What it's really like when you get laid off

May 10th, 2019. My last day at the place where I built my career. I had been laid off.


It was a grey day in April when I arrived in the office of my brand new manager, to what I thought was a regular meeting. There was an HR person in the room. And in the flash of a second, I knew exactly what was going to happen. It was a very short conversation. I wish I could say the news of my layoff was a surprise, but it really wasn’t. My career had taken many twists and turns, and I ended up in a position where I just wasn’t happy anymore. And even though I loved the place I worked, it had been time to go for longer than I had been willing to admit. This was the final push out the door. My last day would be in 3 weeks.

We covered the important things in the meeting: severance, health insurance, the transition plan. And then I walked out and made three quick phone calls: One to Nick, one to my executive coach, and one to my friend Allison. And then I had to start to deal with what happened next.

If you’re interested in learning more about executive coaching and what that experience is like, head over to this post.

Being laid off during “normal” times is a completely different circumstance than a mass layoff in a recession or a pandemic, but I suspect that some of the feelings that come up are probably the same. There’s a degree of fear mixed with exhilaration, sadness mixed with hope — it triggers a LOT of emotions, and I’m going to talk through some of the ones I went through. It is a grieving process because it’s a life loss in a way, but the blessing here is that unlike a lot of life losses, this one is not permanent.

When I first found out that I was being laid off, I immediately transitioned to problem-solving mode. My problem being that I no longer had a job, and needed to find one. I started working my network and asking for informational interviews. Problem-solving is my happy place, and for a while, I was so busy meeting people that I was quite distracted from my loss. So for the time between the day I found out about my lay-off, and my last day at work, I spent several hours every day having goodbye coffees with all my amazing colleagues over the years, and in informational interviews.

For more on informational interviews, read this post.

I still had a place to go each work day and a check list of things to accomplish, and so it honestly didn’t feel too different from a regular work day.

And then came the Monday that I had no place to be. It might sound like a dream to have no place to go to work for the indefinite future, the reality is that it feels kinda weird. It’s not like being on vacation when you’re so focused on making the most of your time, because unlike vacation you don’t know how long this period is going to last! In this situation, you're not at work, but everyone else IS! So it’s not like you have people to hang out with or talk to all day.

I had a few days initially when I went through the “I really wish I were at work right now” stage and had to ask myself what it was exactly about work that I missed - turns out that I missed being around people. That was a relatively easy thing to fix - taking my laptop to a coffee shop or going to a yoga class helped overcome that particular kind of sadness.

Next came the “Why me” stage when I kept going through various scenarios in my head and tried to figure out what I could have done differently so it hadn’t been me that had been laid off. People will tell you that your layoff had nothing to do with you, but for me, that was a really hard thing to wrap my head around. They’ll also say things like “it’s not personal, it’s just business”, but when you’re the person with no job, it feels quite personal. There was also the added layer that because I had been with the same employer for nearly 14 years, where I worked was a huge part of my identity. When people asked what I did, I would say “I work at X”. And if I didn’t “work at X” what did I do?!

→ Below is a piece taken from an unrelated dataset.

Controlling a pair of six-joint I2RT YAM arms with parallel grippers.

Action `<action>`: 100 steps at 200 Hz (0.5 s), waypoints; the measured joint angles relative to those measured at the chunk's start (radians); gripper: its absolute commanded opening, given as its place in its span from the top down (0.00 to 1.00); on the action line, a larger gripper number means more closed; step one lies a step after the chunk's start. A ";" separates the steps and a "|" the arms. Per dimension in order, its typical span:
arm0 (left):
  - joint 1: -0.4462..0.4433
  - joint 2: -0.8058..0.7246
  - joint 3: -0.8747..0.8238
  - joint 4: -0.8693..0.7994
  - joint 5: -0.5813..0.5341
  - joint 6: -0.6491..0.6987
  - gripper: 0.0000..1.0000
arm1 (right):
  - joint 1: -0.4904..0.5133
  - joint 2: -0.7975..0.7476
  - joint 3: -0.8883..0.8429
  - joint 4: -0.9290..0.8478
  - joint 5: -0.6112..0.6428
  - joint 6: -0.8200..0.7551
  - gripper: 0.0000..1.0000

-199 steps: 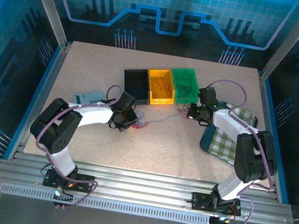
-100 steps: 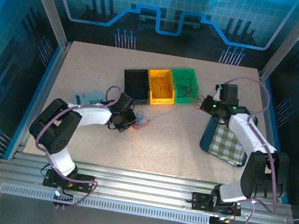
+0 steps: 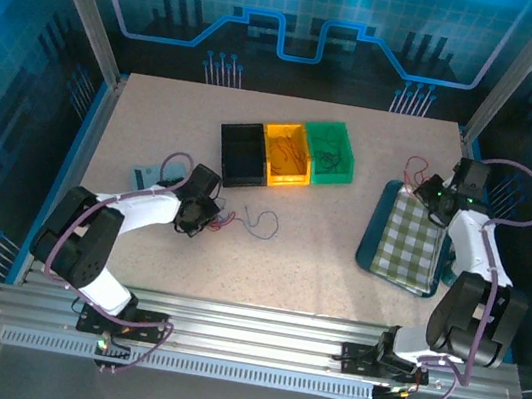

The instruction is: Untangle the cables

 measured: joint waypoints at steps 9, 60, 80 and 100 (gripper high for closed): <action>0.000 0.001 0.005 -0.006 -0.001 0.017 1.00 | 0.009 -0.002 0.012 0.002 0.003 -0.003 0.99; -0.102 0.074 0.146 -0.008 0.016 0.135 1.00 | 0.318 0.015 0.038 0.029 -0.016 -0.032 0.98; -0.137 0.088 0.161 0.036 0.052 0.132 1.00 | 0.424 0.067 0.087 0.045 -0.038 -0.027 0.98; -0.140 0.099 0.150 0.089 0.083 0.105 1.00 | 0.483 0.140 0.160 0.052 -0.051 -0.010 0.98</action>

The “Why me” stage is a very dangerous place to be really - it’s where all your insecurities start to bubble up to the surface. And even for me (and I PRIDE myself on my confidence), it was a blow. So how did I get out of this stage? Gratitude Journals. I talk about these all the time, and I cannot understate how much these have changed my life. It’s really hard to stay in a “woe is me/why me” mental state if you take a minute to appreciate people, things and experiences around you.

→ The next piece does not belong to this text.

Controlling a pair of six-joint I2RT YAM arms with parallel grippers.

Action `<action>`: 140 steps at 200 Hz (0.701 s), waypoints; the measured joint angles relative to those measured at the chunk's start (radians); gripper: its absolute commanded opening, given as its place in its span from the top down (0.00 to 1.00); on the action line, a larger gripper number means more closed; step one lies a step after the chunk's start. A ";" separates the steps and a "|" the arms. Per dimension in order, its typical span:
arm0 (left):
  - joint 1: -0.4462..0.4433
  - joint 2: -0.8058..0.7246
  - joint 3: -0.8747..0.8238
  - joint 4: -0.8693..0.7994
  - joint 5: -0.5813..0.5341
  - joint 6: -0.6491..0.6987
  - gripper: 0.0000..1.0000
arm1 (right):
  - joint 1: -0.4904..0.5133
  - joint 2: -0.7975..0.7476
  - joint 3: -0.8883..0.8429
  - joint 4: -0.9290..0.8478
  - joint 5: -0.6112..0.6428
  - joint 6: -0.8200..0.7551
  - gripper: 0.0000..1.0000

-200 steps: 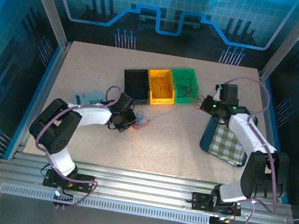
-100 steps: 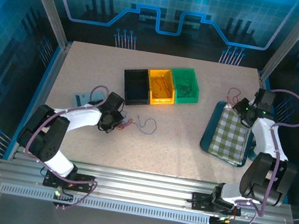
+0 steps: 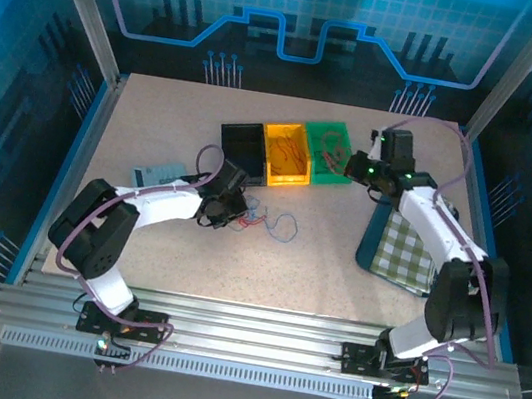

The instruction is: Untangle the cables

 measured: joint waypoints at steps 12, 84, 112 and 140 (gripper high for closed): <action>0.000 0.002 -0.016 0.025 0.011 -0.016 1.00 | 0.021 0.049 0.044 0.004 -0.006 0.010 0.98; 0.000 0.011 -0.031 0.051 0.050 -0.055 1.00 | 0.088 0.421 0.411 -0.024 -0.042 0.058 0.97; 0.000 0.014 -0.028 0.045 0.050 -0.055 1.00 | 0.101 0.517 0.526 -0.051 -0.055 0.066 0.92; 0.000 0.014 -0.018 0.038 0.050 -0.054 1.00 | 0.120 0.561 0.591 -0.072 -0.061 0.071 0.69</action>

It took about three weeks for me to finally really accept that this layoff would not be the worst thing that ever happened to me, and in the grand scheme of things, it was a blessing. It was an opportunity to really examine what I like and what I want to do with my life and go do that. It was also an opportunity to make finding a job a full time job, because let’s be honest, job hunting takes a LOT of time. I also decided to celebrate the fact that I was going to have the BEST months in Cleveland to do whatever I wanted, and really lean into my summer.

Leaning into this leisure time looked like photo shoots on the beach, an entire summer being a “professional amateur model”, taking long walks with the dogs while listening to audiobooks, reading a lot, blogging 3x/week, cooking, and afternoon cocktails. And of course, job hunting. I had a series of interviews for different roles until I found the right one! And just like that, the summer was over, and I started a new career.

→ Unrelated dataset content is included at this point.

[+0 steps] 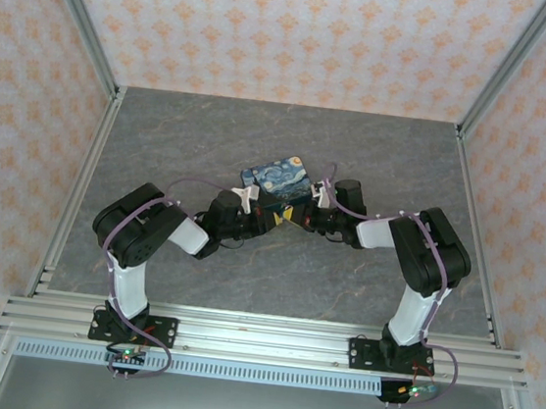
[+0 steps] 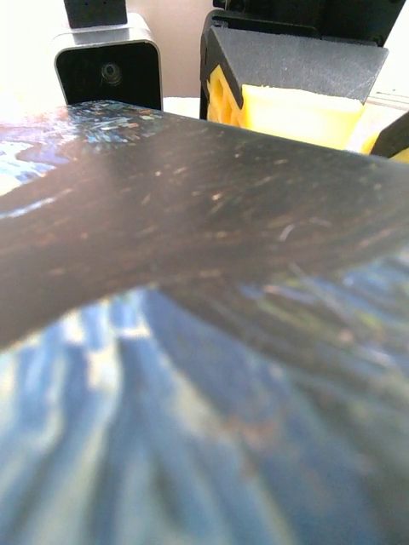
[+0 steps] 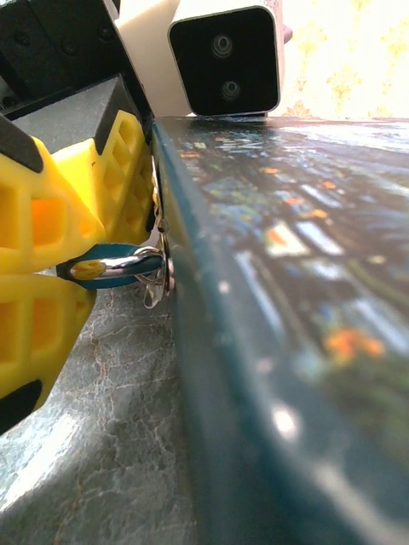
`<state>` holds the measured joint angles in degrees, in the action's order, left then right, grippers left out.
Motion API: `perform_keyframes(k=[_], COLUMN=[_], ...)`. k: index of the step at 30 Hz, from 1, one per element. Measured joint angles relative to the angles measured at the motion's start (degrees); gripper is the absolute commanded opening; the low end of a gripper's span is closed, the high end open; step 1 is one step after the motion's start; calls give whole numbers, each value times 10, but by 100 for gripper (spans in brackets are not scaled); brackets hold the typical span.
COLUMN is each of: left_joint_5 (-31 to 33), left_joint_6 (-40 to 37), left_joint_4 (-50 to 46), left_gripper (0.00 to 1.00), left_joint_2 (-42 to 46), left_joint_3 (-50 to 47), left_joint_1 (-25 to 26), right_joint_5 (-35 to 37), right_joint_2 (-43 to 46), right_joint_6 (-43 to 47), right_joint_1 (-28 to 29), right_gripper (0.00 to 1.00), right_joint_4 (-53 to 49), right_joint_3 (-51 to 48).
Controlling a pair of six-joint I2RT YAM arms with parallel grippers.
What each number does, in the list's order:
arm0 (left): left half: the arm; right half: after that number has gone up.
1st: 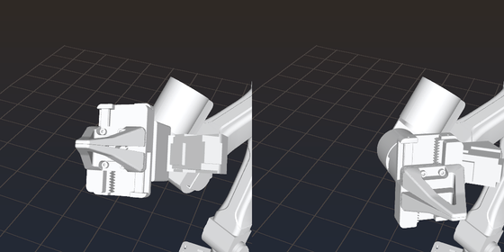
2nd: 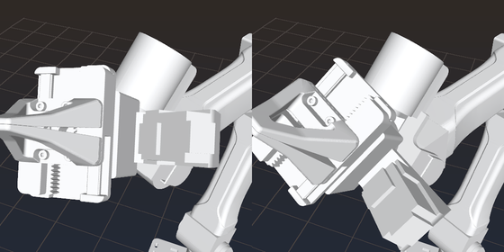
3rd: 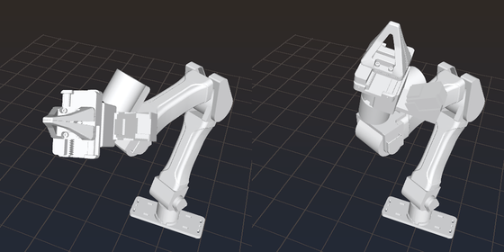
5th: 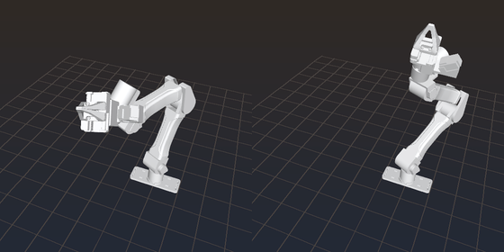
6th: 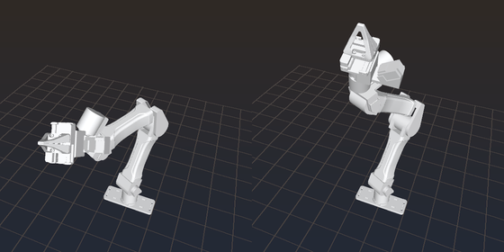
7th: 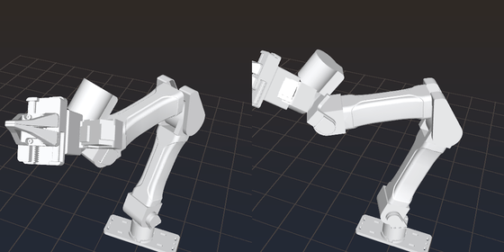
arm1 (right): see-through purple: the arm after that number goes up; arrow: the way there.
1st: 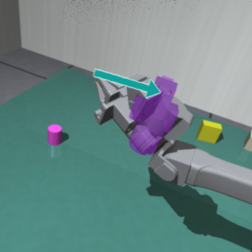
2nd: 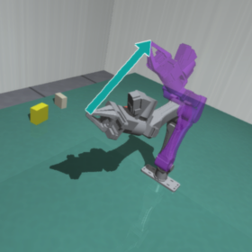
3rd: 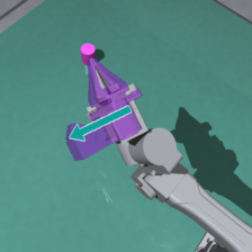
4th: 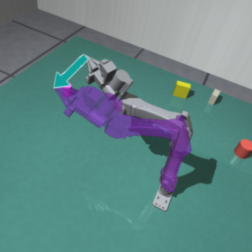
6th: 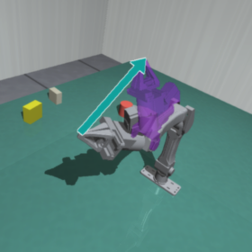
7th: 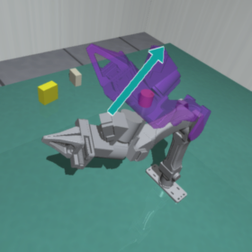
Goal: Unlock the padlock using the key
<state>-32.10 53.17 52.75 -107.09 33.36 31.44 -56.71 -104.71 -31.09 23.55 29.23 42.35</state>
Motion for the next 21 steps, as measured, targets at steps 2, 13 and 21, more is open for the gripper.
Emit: perform_keyframes(k=[2,13,21], left_joint_5=[0,60,101], left_joint_6=[-5,-38,-53], left_joint_4=[-9,-178,-225], left_gripper=[0,0,0], left_joint_2=[0,32,39], left_joint_3=[4,61,80], left_joint_1=[0,26,43], right_joint_5=[2,14,18], right_joint_2=[0,0,0], right_joint_6=[-2,-9,-14], right_joint_1=[0,-1,-1], right_gripper=[0,0,0], right_joint_4=[-1,-9,-9], right_joint_3=[0,0,0])
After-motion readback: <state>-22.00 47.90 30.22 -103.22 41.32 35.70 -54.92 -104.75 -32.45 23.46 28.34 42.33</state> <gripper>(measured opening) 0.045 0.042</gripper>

What do you do when you get laid off? Put on a ballgown and have a photoshoot on the beach.

What do you do when you get laid off? Put on a ballgown and have a photoshoot on the beach.

So why did I just tell you this whole story? To let you know that if you’ve been laid off, you are definitely not alone. It’s a weird time emotionally, and while your experience may not look like mine, whatever you’re feeling is absolutely valid. Just let yourself feel your feelings and work through them, either on your own, with your support system, or with a therapist. You will eventually get to the point where you’re moving forward and thriving again. I promise.